Thailand’s Cabinet Approved The Same-Sex Civil Unions Bill

Tul Pakorn Thanasrivanitchai (left) and Max Nattapol Diloknawarit as the leads in gay Thai drama "Together With Me: The Next Chapter" / Image via Line TV

Thailand is one step closer towards legalizing same-sex unions.

Earlier this year, it seemed like Taiwan and Thailand were on the precipice of legalizing same-sex marriage and unions.  Unfortunately, a referendum in Taiwan resulted in a majority of citizens voting not to legalize marriage equality. This led to Taiwanese politicians shifting gears and working toward civil unions. That said, we don’t know yet when this will happen.

In the meantime, Thailand is moving ever closer to becoming the first Asian country to legalize same-sex unions.

Recently, Thailand’s cabinet approved of a bill that will allow same-sex couples to register civil partnerships. In order to register for a civil partnership, both participants in the couple will have to be at least 20-years-old and at least one of them has to be a Thai citizen.

This law will give many rights that married straight couples have like inheritance rights, welfare benefits, hospital rights, and tax breaks. But, other rights such as adoption rights will remain only for straight couples. That said, LGBTQ citizens will still be able to adopt children individually.

“The bill is still lacking many crucial rights that need to be provided to the LGBTI community,” said human rights researcher and transgender activist Wannapong Yodmuang to the Asia Times. “The center of this law basically just allows two same-sex people to have a partnership that allows them to manage property together… But the thing is that it’s still lacking many different rights.”

Now that the cabinet has approved the bill, it will need to pass the National Legislative Assembly. Once that is done, it will become law.
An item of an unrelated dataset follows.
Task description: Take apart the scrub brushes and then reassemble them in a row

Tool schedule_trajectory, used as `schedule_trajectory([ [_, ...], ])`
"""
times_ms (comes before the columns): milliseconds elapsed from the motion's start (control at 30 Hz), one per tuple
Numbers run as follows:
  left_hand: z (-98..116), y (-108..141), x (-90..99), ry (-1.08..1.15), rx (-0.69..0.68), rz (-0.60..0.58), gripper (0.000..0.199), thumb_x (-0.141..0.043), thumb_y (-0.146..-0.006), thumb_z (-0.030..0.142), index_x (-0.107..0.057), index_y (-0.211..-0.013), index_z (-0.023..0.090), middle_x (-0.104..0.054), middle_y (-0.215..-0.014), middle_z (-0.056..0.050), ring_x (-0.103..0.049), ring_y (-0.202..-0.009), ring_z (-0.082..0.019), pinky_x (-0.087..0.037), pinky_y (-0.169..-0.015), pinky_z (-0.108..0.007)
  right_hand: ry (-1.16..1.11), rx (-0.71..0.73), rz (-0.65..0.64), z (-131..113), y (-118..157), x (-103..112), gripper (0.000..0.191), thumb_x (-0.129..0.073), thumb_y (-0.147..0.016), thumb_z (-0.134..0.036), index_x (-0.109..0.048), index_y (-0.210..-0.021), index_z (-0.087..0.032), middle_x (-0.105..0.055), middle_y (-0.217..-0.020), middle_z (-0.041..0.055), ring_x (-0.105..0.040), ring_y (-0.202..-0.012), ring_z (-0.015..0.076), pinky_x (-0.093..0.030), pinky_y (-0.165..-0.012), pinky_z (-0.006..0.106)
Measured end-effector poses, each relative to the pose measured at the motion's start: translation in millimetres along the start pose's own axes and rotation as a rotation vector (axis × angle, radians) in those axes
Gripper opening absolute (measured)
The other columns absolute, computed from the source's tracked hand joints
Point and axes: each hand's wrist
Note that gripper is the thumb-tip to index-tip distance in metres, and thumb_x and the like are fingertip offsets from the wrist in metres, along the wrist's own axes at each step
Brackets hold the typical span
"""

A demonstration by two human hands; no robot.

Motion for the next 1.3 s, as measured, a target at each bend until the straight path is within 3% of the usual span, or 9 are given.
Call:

Unfortunately, the legislative’s backlog is so stocked that the bill won’t reach them until after February 24th. At that point, the government will be changing as new elected officials will take office.

Thankfully, newly elected government officials are expected to follow through with the bill. This is due to the kingdom’s ruling military junta, which seized power in a 2014 coup, wanting to seem appealing to international governments who accuse the military of disrespecting human rights.

Again, the civil unions bill in Thailand is not expected to be finally approved until after February 24 next year.